Where to find out the bascis of a web server, if you know a little C programming - or at least can read C Code to understand the principles.

Objective

Nigels Banner

Steps

My article on the nweb web server is updated and moved to SourceForge.net

 nweb Tiny Safe Static web server C code example of the nmon for Linux wiki

I wrote the nweb web server as an example C code to show the concepts and details of how web servers work.
It was under 100 lines but I thought it was a useful tool and used it in a number of projects. Other people use it too in their projects.  Then I thought I had better put in some safety checks - otherwise, you could give away read access to ALL the files on your AIX, UNIX, or Linux system!!  So there are directories that it refuses to start in and you can't access above the top-level directory of the web server files.  It also shows how a process can turn itself into a demon - so it carries on when you log out.  nweb is called a static page server - it will simply send back any requested page.  The files have to end with one of a list of known file types like .html, .jpg, .gif etc. as a further sanity check.  It does nothing fancy like running CGI scripts or Perl or PHP extensions.  This means it is safe and you can't muck up the configuration and leave your system exposed.

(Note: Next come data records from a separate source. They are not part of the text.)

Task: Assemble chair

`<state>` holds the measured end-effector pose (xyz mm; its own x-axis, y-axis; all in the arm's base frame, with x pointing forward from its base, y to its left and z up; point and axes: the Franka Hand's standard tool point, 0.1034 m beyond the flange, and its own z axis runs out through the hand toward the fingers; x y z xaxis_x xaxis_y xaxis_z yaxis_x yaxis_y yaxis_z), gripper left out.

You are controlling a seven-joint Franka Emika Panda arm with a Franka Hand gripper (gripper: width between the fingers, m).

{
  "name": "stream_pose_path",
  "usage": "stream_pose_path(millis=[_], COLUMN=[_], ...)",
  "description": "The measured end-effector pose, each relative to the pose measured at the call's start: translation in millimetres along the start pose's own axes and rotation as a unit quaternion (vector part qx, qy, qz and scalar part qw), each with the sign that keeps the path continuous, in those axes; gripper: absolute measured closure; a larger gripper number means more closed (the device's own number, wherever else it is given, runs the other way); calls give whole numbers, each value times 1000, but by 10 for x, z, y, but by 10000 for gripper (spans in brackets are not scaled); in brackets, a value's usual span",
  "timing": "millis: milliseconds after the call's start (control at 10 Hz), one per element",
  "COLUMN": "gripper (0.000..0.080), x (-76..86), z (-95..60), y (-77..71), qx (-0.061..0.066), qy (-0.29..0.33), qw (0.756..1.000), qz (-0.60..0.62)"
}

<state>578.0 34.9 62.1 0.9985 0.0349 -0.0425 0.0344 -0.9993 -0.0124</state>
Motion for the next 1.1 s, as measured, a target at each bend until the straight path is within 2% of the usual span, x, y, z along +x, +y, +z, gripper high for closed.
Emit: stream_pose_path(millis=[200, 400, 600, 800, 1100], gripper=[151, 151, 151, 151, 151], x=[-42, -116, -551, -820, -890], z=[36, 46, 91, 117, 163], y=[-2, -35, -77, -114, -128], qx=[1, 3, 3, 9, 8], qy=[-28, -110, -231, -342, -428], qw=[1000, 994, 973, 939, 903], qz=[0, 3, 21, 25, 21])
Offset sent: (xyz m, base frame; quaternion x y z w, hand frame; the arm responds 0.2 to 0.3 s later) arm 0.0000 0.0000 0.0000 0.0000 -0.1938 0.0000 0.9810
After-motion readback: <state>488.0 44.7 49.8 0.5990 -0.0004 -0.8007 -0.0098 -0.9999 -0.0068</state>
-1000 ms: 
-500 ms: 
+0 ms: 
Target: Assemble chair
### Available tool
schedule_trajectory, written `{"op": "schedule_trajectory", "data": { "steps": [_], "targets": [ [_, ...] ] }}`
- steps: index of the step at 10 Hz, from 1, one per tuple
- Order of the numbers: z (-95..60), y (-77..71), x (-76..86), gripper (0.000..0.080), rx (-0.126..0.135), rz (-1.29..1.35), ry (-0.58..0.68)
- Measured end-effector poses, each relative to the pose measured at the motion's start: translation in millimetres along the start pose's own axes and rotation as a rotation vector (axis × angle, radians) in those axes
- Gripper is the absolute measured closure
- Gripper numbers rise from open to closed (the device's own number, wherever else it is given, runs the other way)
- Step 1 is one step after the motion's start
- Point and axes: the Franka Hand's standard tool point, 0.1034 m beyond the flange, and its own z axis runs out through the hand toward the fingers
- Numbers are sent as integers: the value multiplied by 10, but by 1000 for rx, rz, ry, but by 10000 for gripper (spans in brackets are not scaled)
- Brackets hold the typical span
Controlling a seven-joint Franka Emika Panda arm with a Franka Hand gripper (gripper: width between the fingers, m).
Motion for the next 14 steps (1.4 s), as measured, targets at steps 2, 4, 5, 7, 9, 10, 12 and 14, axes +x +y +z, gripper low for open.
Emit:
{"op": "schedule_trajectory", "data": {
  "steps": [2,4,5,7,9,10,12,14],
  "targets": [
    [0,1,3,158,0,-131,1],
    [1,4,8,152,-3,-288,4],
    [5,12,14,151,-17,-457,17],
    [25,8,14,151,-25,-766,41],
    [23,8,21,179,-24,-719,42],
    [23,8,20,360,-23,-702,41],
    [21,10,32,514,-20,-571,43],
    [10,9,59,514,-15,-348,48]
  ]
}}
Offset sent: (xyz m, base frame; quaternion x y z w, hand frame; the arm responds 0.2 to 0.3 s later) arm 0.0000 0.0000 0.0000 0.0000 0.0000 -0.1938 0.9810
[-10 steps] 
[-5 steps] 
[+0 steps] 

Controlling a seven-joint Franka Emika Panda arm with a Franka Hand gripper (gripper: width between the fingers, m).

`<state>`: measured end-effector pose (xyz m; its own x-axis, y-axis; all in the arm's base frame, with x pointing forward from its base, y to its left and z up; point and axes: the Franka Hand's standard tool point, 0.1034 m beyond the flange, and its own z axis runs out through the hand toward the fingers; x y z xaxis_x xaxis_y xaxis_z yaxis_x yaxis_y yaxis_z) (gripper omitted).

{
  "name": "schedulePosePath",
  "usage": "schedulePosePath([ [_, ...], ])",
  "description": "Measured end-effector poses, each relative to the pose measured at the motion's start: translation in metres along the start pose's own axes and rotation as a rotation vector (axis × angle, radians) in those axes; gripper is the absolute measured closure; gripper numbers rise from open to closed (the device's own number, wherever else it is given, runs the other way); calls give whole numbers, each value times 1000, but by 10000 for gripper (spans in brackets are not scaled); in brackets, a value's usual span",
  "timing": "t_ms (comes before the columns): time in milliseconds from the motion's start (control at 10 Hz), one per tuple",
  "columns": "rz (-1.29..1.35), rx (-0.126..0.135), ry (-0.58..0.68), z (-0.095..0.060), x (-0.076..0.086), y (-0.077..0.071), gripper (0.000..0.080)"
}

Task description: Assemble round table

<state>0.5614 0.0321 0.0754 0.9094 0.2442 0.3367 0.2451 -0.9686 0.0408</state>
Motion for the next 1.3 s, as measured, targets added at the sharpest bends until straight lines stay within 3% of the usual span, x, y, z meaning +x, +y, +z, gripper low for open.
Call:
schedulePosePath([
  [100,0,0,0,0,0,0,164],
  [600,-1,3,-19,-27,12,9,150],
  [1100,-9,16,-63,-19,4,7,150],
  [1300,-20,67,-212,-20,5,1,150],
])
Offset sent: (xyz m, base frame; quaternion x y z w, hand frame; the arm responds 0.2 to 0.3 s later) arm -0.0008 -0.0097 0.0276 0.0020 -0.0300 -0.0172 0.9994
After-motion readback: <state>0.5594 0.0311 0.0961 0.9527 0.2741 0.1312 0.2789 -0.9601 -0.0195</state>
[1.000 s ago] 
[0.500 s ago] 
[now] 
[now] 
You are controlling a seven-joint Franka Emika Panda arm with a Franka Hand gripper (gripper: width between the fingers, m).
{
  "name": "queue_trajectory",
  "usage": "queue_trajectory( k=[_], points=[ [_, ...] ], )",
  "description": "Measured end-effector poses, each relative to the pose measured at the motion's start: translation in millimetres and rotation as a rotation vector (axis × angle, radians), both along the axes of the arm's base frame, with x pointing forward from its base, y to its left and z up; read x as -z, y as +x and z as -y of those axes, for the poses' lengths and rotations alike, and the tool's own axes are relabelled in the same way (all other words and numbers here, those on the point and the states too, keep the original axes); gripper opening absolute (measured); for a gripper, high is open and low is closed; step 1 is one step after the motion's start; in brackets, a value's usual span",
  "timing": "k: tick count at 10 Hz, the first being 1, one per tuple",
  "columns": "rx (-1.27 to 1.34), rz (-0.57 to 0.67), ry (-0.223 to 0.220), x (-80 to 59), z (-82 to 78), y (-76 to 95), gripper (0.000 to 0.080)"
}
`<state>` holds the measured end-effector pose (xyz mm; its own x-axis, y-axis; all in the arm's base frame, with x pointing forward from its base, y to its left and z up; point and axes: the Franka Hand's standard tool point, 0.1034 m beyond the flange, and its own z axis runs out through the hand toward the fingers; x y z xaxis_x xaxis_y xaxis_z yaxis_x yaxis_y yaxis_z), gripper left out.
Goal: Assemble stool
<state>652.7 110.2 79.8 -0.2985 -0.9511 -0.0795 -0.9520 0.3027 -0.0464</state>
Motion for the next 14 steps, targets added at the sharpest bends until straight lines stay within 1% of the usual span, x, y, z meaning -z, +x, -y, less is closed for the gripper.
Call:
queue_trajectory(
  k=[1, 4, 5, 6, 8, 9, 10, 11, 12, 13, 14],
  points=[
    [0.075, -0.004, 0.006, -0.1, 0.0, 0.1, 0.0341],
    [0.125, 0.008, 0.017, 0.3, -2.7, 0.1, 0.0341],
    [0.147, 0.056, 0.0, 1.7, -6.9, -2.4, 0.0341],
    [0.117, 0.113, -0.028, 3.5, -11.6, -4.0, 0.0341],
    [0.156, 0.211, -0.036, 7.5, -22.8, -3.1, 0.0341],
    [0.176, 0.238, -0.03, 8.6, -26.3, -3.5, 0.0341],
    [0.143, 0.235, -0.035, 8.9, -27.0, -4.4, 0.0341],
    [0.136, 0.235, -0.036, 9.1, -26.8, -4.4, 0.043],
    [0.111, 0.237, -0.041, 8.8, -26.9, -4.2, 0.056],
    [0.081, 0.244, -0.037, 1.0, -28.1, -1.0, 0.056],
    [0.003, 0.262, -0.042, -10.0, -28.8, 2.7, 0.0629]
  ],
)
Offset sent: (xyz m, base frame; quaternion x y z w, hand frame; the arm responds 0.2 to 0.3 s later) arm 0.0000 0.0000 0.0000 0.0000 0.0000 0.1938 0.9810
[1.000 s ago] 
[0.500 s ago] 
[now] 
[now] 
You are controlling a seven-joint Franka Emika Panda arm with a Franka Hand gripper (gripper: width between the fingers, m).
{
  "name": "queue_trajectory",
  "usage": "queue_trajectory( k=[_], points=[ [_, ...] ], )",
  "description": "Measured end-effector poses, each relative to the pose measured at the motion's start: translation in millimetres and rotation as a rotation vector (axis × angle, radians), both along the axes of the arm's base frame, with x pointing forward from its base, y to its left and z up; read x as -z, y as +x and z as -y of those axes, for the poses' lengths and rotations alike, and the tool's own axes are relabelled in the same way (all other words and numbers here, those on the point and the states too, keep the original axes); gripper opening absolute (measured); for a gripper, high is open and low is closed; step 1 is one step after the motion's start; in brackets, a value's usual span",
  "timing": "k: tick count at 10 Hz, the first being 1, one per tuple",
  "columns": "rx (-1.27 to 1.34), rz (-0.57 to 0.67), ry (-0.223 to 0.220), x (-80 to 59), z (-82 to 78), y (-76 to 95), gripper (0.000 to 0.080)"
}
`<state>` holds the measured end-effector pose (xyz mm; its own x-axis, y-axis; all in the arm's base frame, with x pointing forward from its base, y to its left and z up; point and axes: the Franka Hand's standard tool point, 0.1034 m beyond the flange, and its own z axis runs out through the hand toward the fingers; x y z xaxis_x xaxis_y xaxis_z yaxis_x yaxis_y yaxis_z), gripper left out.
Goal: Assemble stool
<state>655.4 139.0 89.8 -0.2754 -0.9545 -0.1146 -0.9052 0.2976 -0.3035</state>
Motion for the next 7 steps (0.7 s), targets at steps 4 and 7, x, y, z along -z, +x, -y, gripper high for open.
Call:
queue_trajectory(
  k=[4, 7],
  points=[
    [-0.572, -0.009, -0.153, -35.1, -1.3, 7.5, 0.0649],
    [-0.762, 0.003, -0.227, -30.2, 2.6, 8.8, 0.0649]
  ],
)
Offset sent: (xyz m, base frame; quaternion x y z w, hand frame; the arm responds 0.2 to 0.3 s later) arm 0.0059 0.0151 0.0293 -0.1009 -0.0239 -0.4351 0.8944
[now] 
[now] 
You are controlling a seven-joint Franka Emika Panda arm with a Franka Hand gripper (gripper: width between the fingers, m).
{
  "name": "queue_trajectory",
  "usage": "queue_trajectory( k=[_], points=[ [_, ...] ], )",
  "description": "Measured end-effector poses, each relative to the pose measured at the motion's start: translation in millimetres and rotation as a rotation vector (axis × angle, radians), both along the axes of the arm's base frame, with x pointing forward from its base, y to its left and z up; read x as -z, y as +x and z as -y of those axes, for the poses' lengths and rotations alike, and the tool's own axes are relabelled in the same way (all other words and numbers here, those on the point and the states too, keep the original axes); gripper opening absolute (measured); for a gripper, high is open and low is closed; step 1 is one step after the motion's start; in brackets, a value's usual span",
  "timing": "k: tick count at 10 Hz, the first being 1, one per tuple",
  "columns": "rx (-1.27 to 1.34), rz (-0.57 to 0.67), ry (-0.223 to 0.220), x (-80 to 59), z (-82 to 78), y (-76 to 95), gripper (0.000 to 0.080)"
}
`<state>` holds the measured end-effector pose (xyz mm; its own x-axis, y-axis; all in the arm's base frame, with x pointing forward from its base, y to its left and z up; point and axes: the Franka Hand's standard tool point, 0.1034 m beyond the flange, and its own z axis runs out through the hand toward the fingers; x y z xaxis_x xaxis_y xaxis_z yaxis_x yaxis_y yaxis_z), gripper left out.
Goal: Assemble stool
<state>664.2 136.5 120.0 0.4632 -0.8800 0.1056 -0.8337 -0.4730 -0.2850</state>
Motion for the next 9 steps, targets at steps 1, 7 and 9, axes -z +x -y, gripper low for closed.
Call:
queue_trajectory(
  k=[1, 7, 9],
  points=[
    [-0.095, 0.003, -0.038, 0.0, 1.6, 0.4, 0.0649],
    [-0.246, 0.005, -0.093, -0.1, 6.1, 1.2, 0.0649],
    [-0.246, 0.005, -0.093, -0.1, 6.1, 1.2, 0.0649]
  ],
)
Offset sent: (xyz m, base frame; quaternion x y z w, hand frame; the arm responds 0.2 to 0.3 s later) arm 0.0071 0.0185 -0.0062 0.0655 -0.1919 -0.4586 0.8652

These extra check has grown the code to 200 lines - still small.  But then I thought hang on might be small but it includes a lot of concepts, system calls and nonobvious programming techniques and you need to understand a little HTML and the minimum WWW protocol, so the article is many times the size of the concise code. Not bad for 200 lines or 7610 bytes of C code!
The article covers the principles and pseudocode algorithms that anyone should understand. It covers the basics of HTTP and HTML protocols. To learn the details, you will need basic C coding skills but the code is straightforward (no doubly linked lists here or pointers to functions). 
Bonus time!
There is also a picture of me on the included tiny test website. It is taken at an IBM building, which was used in one of the James Bond movies. Teri Hatcher touched the same railing in "Tomorrow Never Dies".   Now you have to download it and watch the movie again :-)
Legal license side step
As it is simple C systems programming code that any genius C programmer (like me :-) would write in a similar way, I decided to gave it away as "sample code" and not needing a legal license to use, reuse, or anything else you like.   This nicely avoids any legal issues because even IBMers can give away obvious sample code.
So what do you want?
So it you want to learn something about:
  1. How a browser asks for files from a web server (GET and HTTP/1.1 200 OK).
  2. The algorithm inside a web server.
  3. The system calls to control remote network connection (socket, listen, accept).
  4. The system calls to create a demon process.
  5. Or have a usable static web server binary with zero configuration for AIX 6, Ubuntu 12.4, Fedora 17, Open-SUSE 12, and Raspberry Pi Debian.
  6. C source code from a genius :-)
  7. Some small but interesting C programs to muck about with and learn C from or add to!
Then, got to the website and download the nweb package from the nweb website. You get just 48 KB for the C code, a tiny web page, the picture, and 5 compiled binaries.
Thanks, Nigel Griffiths
 

Additional Information


Other places to find content from Nigel Griffiths IBM (retired)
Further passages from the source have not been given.